It can seem like crypto gaming has been poised to blow up for, what in the crypto world at least, an eternity. Axie Infinity, the first successful crypto game by many measures, at least initially, has now been deemed by many to be something of a false positive. Recent months have watched the player base drop dramatically, from a high of 2.7 million per week in November of 2021 to now only several hundred thousand. The fundamental gameplay loop, most gaming industry experts seem to now agree, is simply not fun. The most bearish industry watchers believe that if the only reason people are playing a game is as a means of making money then that, in turn, means it is little better than a ponzi scheme. A more even handed verdict might be that it has served as a roadmap of what could be possible in the web3 gaming world but is far from the killer app that some for a short time believed it to be. Even the most optimistic acknowledge that Axie is probably not going to be the web3 game that brings it web3 gaming mainstream.

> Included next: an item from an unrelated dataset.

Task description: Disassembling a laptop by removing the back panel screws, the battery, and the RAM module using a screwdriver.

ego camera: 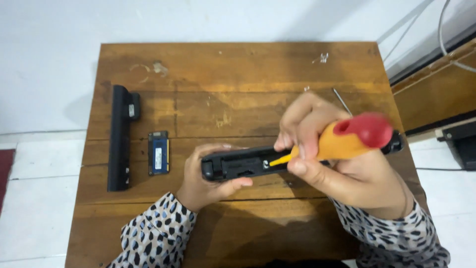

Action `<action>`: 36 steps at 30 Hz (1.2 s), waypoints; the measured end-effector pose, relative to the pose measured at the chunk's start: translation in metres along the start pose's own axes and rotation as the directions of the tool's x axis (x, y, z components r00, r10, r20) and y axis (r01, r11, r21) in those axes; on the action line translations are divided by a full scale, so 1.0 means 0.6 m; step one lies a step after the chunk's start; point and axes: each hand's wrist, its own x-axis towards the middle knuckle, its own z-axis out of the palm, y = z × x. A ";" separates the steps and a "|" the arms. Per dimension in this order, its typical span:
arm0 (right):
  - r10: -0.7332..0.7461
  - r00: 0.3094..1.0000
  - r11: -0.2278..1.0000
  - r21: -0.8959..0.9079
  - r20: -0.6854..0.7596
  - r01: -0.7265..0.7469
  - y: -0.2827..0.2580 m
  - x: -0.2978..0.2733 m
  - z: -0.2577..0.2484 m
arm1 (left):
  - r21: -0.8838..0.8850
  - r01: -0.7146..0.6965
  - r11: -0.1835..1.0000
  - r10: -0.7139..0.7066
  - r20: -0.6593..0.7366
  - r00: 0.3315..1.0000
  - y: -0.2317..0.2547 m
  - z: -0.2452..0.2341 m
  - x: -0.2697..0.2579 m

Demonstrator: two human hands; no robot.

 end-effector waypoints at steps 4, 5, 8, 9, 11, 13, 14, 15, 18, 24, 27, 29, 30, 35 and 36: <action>0.101 0.994 0.991 -0.082 -0.052 -0.105 -0.015 -0.005 -0.003 | 0.033 0.021 0.999 -0.021 0.003 1.000 -0.007 -0.001 -0.007; 0.095 0.994 0.991 -0.085 -0.050 -0.099 -0.017 -0.005 -0.004 | 0.034 0.016 0.999 -0.016 0.000 1.000 -0.009 -0.002 -0.005; 0.151 0.988 0.986 0.071 -0.020 -0.149 -0.017 -0.009 -0.006 | 0.059 0.030 0.998 -0.031 0.004 1.000 -0.008 -0.002 -0.005; 0.081 0.996 0.996 0.043 0.043 -0.083 -0.012 -0.008 -0.008 | 0.036 0.029 0.999 -0.029 0.007 1.000 -0.005 -0.002 -0.002; 0.015 0.994 1.000 0.020 0.106 -0.017 -0.009 -0.006 -0.006 | 0.012 0.029 1.000 -0.029 0.013 0.999 -0.002 -0.001 -0.002; -0.075 0.993 0.981 0.188 0.092 0.057 -0.013 0.000 0.000 | -0.003 0.074 0.997 -0.074 0.002 0.997 -0.002 0.000 -0.004; -0.073 0.993 0.980 0.190 0.091 0.054 -0.013 0.001 0.001 | -0.003 0.077 0.997 -0.077 0.004 0.997 -0.006 0.000 -0.004; -0.060 0.995 0.988 0.147 0.079 0.048 -0.013 0.002 0.002 | 0.019 0.035 0.999 -0.036 0.008 0.999 -0.009 0.000 -0.004; -0.001 0.999 0.999 0.042 0.050 -0.001 -0.011 -0.003 0.000 | 0.014 -0.027 1.000 0.027 0.012 1.000 -0.012 0.001 -0.002; 0.042 0.999 0.996 0.076 -0.019 -0.040 -0.007 -0.014 -0.009 | -0.046 -0.013 0.999 0.014 0.022 1.000 -0.005 -0.001 0.000; 0.103 0.995 0.990 0.100 -0.005 -0.102 -0.023 -0.013 -0.010 | -0.065 -0.009 0.998 0.010 0.022 1.000 -0.002 0.000 0.002; 0.146 0.989 0.989 -0.003 -0.005 -0.146 -0.026 -0.007 -0.010 | -0.101 -0.014 0.995 0.016 0.027 1.000 -0.001 -0.001 0.002; 0.061 0.998 0.997 -0.041 0.036 -0.059 -0.019 -0.005 -0.011 | -0.085 -0.002 0.996 0.004 0.022 1.000 -0.001 -0.001 0.001; -0.044 0.998 0.991 0.128 0.041 0.039 -0.004 -0.005 -0.002 | -0.020 -0.014 1.000 0.015 0.037 0.999 -0.005 -0.002 0.002; -0.043 0.998 0.997 0.062 0.037 0.041 -0.007 -0.004 0.000 | -0.031 -0.020 0.999 0.022 0.039 0.999 -0.004 -0.002 0.003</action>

“The first truly successful web3 game is going to have to include some of the more unique aspects of crypto, NFT’s, metaverse and the like without making the casual gamer feel like they have to know anything about crypto,” says Colin Darretta, a web2 founder now investing in the web3 space and self described ‘recovering gaming addict’ who has been devoting his time to investing in and researching these businesses. “The fact that anyone can log onto Battle.net and be playing a AAA game like Diablo Immortal in mere minutes without any hoops to jump through is a huge advantage when it comes to customer acquisition. It’s impressive that Axie had as many users as they did when you consider how hard it was to even get your first Axie.”
This highlights another important challenge crypto gaming has done a thus far poor job of overcoming – none of the crypto games have felt seamless to boot up and play. To the average gamer, generally people with well above average tech fluency, these barriers are often still onerous. Then there is the other, perhaps even larger issue, that the only advocates and defenders of web3 gaming seem to be members of the web3 community. The gaming community at large has proven skeptical and at times even dismissive of these games. Popular gaming website Kotaku has made their belief that web3 and crypto are all one big sham abundantly clear. When Ubisoft made public its plans to incorporate NFT’s the scorn was immediate and deafening and only went downhill from there when the process went poorly. Even when beloved voice actor Troy Baker (best known for playing Joel in the Last of Us amongst many, many other roles) threw his hat into the NFT ring he was aggressively rebuffed by his own fans.
How a gaming company bridges the gap between the web3 community that is excited and supportive of these games and the broader gaming community remains to be seen. For his part, Darretta thinks the answer is simple, “They just need to build a fundamentally fun game. If the gameplay loop is great and people are having fun playing the core game then the game will be a success. The web3 aspects both can’t be shoehorned in illogically nor can they override the core reason most people play games which is to have fun. There will always be purist critics who hate to see the sanctity of gaming defiled. Those same people hated free to play, loot boxes, mobile games and everything in between. For better or worse all of those innovations are here to stay and represent important pieces of the gaming industry.”
So who is apt to actually build the first mega-hit in web3 gaming? Two of the largest and most hyped studios – Mythical Games and Animoca – are leading the charge. Neither has yet built what could be considered a killer app, though in their defense neither has built a AAA game on the scale that really could be. Others, perhaps most notably Illuvium, are building more complex and ambitious projects that combine elements of MMO’s, MOBA’s and Autobattlers. If all those terms make your eyes glaze over, the translation is that they’re trying to build games that combine aspects of hugely successful games from the past two decades in a Frankenstein’s monster of sorts. Some of these studios number less than a hundred people, still a fairly modest size by gaming industry standards where AAA games can be made by thousands, which calls into question how realizable these ambitions ultimately might be.
That likely has something to do with why many gaming industry insiders are oftentimes so vocally skeptical of the ability of these web3 gaming companies to realize their visions. “If someone with no experience in your industry and having built zero games came in and said they were going to build the next World of Warcraft – one of the biggest gaming successes ever, that took the better part of a decade to develop – you wouldn’t only be dubious but you’d also find it almost insulting that they even suggest it possible,” says Darretta. “That being said, it’s been almost two decades since the release of World of Warcraft and no one has really innovated in a big way on their model. At some point someone is going to come along and successfully do so, and doing it in web3 rather than the old subscription model or free to play seems not just likely but probable.”
Already enormous sums of capital have poured into web3 gaming by venture investors sniffing the next big thing. In the midst of the crypto winter this funding has slowed but far from dried up, particularly relative to other places within web3. And it’s easy to see why – many of the core aspects of web3 seem to naturally fit gaming – persistent online worlds, digital assets, digital economies and myriad more. Truly, the first big web3 game might just open the floodgates for even greater sums of venture funding into the space meaning more successes would follow soon thereafter. And right now, with the number of big projects being worked on, it seems a question of when and not if one will finally hit.